葉菜は興味津々で聞いている。俺は相変わらず憮然としてビールをちびちび飲む。

「こりゃ何かあるな?ってみんな何やら期待しながらドキドキして、誕生パーティーをしてたんだ。でも、何事もなく時間が過ぎていったから、

”結局何にもなしか〜!”

と期待外れなムードで世間話なんかが、ワイワイ続いてたんだ。で、すみねぇは中3だろ?進路も決めなきゃいけないし、

”すみねぇ、高校はどこに行くんだよ遠いのか?”

って誰か聞いんだ、すると、すみねぇは、ちょっと考えて、突然、スックと立って

”私は…私は…孝平さんのお嫁さんになるわ!!”

っていきなり宣言!一同、シーーーーンの後の

”えぇぇぇぇ!”

考兄狙いなんて、まさか誰もが思わなかったもんなぁ、それにそん時は、肝心の考兄はいなくてさ、それで告白するのを迷ったんだと思う」

「あら、いなかったの?」

「そう、それよかさぁ、その時の親父さんが、また傑作でさぁ」

「おい、やめろ!」

「だってさぁ…あの後、お前見た?て言ったったら見た!言って大爆笑したやん」

「あかん、それ言うと俺、マジで俺笑い止まらん!ブッ!」

「もう、笑ってんじゃん」

「だってさ、親父、飯食ってる最中でさ、持ってた茶碗をボトッと落としたまんまで、箸だけ持って口をポッカーンって開けて固まってるんだぜ!」

「まるで、蝋人形のように固まってたな」

「蝋人形!ギャハハ!それいい!まさにそんな感じ!」

「開けた口から…今にも、めっめしが落ちそうでよう」

「アッハハハハ!やめろー!」

「ひぃひぃ」

「お前、ヨダレ出てんぞ!汚ねぇギャハハ」

「うるせーはぁはぁ、タオルよこせ」

「おらよ」

と言って、俺は哲にタオルを投げつけた、俺たちは転げ回り足をバタバタさせながら笑っていた。

「うぉい、足が当たったぞ!いてーなぁ」

「芋みたいに転がってるからだよアハハハハ」

「芋はねーだろよーギャハハハ」

完全に笑いのツボにハマった俺達は、中々、笑いが収まらない、葉菜が呆れてみてるので、なんとか止めて

「葉菜は…見てないから、わかんないよなぁ…ハァハァ」

「そんで、びっくりしてさ…」

と哲が先を話そうとすると

「あんたたち!」

とすみねぇが顔を出したので、

「ぶぅぅぅ!」

とまた、俺達は笑い出してしまった。
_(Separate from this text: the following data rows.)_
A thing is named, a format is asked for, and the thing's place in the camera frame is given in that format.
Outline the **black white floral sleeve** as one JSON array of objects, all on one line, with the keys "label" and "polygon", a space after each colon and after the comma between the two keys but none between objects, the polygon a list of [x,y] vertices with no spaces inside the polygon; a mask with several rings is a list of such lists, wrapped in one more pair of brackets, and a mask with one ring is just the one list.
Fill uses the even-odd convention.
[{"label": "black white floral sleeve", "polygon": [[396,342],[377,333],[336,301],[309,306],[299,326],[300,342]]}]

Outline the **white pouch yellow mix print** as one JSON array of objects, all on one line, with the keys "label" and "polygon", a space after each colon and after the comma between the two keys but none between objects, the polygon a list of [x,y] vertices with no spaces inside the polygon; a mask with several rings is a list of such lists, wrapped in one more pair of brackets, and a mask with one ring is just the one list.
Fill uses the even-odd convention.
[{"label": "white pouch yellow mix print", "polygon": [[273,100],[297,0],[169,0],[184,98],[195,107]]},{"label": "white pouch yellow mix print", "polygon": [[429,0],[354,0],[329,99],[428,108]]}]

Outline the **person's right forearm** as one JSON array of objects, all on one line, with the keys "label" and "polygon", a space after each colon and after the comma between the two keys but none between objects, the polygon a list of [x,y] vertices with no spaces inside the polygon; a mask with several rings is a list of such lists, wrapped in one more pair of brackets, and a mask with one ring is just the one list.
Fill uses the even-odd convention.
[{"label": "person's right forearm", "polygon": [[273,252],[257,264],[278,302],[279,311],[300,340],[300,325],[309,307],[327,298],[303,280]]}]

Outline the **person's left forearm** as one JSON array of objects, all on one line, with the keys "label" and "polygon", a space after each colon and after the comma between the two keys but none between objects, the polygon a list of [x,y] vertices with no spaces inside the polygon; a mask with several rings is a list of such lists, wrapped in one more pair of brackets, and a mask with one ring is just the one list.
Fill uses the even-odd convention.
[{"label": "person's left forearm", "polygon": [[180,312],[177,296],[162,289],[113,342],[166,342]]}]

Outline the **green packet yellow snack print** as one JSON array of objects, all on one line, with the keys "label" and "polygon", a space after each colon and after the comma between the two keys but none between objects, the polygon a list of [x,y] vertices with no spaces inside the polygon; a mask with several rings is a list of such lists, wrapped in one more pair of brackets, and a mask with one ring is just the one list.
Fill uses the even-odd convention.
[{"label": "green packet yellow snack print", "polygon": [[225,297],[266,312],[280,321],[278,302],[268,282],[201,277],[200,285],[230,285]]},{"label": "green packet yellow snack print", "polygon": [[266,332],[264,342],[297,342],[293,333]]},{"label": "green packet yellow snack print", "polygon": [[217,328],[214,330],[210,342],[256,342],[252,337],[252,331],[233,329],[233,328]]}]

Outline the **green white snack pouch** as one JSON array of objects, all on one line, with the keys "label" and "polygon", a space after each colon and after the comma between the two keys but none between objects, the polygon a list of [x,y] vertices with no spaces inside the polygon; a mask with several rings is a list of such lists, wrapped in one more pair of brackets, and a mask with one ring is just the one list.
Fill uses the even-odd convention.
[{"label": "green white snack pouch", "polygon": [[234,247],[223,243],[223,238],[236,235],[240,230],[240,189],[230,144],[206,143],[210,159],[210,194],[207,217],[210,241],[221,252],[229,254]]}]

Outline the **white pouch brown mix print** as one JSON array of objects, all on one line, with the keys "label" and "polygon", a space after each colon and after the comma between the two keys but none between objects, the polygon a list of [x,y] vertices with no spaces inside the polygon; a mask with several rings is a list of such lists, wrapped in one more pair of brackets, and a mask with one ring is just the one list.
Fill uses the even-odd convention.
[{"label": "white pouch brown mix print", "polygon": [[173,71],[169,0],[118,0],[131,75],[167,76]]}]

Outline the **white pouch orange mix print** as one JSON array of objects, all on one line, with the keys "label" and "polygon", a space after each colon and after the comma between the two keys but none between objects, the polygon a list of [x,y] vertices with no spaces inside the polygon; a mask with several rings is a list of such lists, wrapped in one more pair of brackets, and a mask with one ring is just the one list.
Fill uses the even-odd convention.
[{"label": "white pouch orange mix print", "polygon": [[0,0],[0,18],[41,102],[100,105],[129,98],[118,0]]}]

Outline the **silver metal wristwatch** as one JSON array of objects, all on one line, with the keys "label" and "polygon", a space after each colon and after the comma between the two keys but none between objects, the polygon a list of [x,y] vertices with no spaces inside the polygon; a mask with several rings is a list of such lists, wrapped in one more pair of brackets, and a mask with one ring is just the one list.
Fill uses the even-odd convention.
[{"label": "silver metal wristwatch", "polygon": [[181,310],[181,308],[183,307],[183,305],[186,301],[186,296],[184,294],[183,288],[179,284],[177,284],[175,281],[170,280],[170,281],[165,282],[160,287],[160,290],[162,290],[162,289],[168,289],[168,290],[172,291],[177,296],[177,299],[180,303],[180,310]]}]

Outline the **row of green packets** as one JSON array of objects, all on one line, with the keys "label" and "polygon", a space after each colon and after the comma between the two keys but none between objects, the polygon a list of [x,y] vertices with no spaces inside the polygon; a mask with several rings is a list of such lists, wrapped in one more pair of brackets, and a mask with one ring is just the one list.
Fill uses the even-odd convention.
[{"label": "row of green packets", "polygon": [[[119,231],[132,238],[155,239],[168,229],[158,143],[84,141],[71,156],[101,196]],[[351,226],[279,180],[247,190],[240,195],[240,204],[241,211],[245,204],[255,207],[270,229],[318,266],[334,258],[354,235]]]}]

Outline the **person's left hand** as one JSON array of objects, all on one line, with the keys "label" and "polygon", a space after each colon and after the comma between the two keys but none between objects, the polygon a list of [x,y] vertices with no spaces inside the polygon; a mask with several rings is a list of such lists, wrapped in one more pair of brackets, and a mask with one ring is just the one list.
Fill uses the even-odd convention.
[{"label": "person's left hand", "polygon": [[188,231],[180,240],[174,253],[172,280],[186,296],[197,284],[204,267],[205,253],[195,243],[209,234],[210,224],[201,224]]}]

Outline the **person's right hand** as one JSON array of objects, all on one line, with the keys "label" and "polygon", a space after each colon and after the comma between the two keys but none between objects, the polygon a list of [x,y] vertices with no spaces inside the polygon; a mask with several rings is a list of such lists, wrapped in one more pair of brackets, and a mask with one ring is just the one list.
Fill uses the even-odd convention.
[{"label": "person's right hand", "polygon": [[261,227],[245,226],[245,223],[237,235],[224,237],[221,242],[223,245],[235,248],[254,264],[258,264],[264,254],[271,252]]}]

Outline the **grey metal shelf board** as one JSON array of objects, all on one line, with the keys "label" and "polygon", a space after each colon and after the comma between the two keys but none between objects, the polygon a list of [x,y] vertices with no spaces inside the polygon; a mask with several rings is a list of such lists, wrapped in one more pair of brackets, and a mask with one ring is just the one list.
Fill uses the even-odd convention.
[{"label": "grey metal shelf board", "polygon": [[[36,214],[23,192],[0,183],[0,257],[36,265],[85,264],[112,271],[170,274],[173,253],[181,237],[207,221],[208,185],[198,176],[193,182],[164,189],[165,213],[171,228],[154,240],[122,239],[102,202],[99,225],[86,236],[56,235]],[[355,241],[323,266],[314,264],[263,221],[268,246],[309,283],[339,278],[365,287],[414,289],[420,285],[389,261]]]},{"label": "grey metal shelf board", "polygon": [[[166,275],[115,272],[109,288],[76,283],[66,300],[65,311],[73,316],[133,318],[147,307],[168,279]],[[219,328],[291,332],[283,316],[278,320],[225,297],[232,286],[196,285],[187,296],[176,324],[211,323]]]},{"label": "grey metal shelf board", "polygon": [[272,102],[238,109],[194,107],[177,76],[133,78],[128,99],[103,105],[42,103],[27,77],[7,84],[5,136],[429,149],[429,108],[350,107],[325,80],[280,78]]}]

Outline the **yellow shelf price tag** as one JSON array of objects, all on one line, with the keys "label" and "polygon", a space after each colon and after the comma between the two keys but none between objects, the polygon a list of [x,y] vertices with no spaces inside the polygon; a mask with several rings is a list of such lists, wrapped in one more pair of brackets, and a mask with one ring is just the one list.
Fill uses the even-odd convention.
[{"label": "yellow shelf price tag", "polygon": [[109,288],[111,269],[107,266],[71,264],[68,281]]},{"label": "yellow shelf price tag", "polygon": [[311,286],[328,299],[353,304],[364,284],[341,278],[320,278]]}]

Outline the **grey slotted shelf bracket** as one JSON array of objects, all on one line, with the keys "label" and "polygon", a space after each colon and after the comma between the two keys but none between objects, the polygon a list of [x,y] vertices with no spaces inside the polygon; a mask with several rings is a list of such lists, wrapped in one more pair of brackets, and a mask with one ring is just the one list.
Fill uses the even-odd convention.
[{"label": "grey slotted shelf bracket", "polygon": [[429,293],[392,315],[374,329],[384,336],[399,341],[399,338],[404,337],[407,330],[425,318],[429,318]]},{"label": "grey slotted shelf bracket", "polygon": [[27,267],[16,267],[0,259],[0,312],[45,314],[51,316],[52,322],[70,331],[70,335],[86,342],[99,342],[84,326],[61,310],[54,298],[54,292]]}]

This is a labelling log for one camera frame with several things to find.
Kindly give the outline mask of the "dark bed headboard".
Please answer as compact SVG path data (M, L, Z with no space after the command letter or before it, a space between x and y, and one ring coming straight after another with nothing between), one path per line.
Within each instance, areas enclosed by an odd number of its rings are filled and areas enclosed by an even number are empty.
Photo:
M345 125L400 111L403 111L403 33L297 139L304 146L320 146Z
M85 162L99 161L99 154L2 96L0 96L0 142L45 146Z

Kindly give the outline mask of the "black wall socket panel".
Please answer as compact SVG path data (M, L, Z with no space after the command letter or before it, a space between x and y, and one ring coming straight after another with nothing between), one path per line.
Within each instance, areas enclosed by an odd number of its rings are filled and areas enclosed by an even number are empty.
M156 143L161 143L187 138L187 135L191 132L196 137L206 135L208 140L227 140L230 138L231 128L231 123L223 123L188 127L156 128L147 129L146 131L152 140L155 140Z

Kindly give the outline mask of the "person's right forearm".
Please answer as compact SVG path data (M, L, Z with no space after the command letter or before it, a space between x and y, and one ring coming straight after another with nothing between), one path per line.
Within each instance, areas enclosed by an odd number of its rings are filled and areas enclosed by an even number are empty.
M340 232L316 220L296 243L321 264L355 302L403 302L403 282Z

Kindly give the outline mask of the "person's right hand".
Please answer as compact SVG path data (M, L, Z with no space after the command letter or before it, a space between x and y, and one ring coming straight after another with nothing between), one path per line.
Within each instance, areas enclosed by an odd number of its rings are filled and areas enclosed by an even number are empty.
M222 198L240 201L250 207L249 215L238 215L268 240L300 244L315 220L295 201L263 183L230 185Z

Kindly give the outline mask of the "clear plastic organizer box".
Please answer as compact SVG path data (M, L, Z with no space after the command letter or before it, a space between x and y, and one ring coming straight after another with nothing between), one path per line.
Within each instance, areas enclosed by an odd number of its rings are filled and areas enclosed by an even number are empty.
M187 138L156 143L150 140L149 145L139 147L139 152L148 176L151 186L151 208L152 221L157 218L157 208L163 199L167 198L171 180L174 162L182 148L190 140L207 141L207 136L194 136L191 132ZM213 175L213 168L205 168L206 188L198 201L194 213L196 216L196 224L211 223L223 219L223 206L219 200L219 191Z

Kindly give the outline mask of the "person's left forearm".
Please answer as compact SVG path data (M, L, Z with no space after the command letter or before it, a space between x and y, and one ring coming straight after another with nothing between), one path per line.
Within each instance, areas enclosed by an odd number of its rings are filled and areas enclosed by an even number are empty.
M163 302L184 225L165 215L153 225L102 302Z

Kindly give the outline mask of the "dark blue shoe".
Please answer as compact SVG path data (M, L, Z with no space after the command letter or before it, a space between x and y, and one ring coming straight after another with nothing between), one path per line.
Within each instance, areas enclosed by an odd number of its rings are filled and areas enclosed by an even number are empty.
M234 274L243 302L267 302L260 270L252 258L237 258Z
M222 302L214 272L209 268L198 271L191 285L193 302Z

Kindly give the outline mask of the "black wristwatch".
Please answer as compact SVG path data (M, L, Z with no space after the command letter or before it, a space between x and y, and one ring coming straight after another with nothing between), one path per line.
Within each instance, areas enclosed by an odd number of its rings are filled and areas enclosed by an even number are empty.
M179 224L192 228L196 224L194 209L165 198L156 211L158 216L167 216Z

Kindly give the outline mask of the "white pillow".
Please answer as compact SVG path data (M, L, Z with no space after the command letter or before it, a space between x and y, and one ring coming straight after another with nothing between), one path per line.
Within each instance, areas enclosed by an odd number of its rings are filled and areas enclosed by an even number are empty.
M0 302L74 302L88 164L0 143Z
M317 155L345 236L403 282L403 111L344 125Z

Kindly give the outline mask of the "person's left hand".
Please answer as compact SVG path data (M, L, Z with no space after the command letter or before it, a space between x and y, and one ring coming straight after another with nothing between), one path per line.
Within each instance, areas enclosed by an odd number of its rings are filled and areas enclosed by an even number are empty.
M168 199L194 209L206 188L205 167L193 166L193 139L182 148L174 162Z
二人してギャハギャハ笑ってると

「なによぉ、あんたたち!」

「ひっふふ、いや…なんでもねぇって…」

と哲が必死で答える。

「二人揃うと相変わらず、ほんとに馬鹿!なんだから!」

「ごめん…ごめん…ゴホッゴホッゲホ。何だった?」

「いや、片付けも終わったから、寝ようかなって」

「ああ、今日はありがとう…お疲れっす…」

笑いをこらえて、答えると。

「もう、ほんとになによぉ…」

と言いながら、すみねぇは、離れに帰っていった。その後、すぐオカンも来て

「なんだか、賑やかいわねぇ。私も寝るから、後の片付けしてから寝てね」

「はいはい、おやすみなさい。ふふふ」

「すみちゃんも言ってたけど、二人揃うと本当に馬鹿だねぇ。哲!布団敷いといたから!腹出して寝るんじゃないよ!」

「もぉ、おばちゃん、俺もう子供じゃないんだけど…とにかく、ありがとう。おやすみ〜」

「母さん、お休み〜」

「お休みなさい」

葉菜もペコリと頭を下げる。

「おやすなさい。葉菜ちゃんも疲れてるだろうから、あまりこの二人の相手しなくていいからね、じゃあ」

と言って、去っていった。

そこで、俺達は、ようやく笑いがおさまって。

「はぁ〜はぁ〜腹痛かった。続き何だっけ…?」

「澄香さんが ”私、孝平さんのお嫁さんになるのよー”だっけ?言ったところかな?」

葉菜が答える。

「ああ、そこな。そんで、おばちゃんがその声を聞きつけて、台所からすっ飛んできて、

”すっすみちゃん!そんなとんでもない事を!まだ、あんた中3じゃない!”

”だって、来年は16になるから、結婚できる年になるし…”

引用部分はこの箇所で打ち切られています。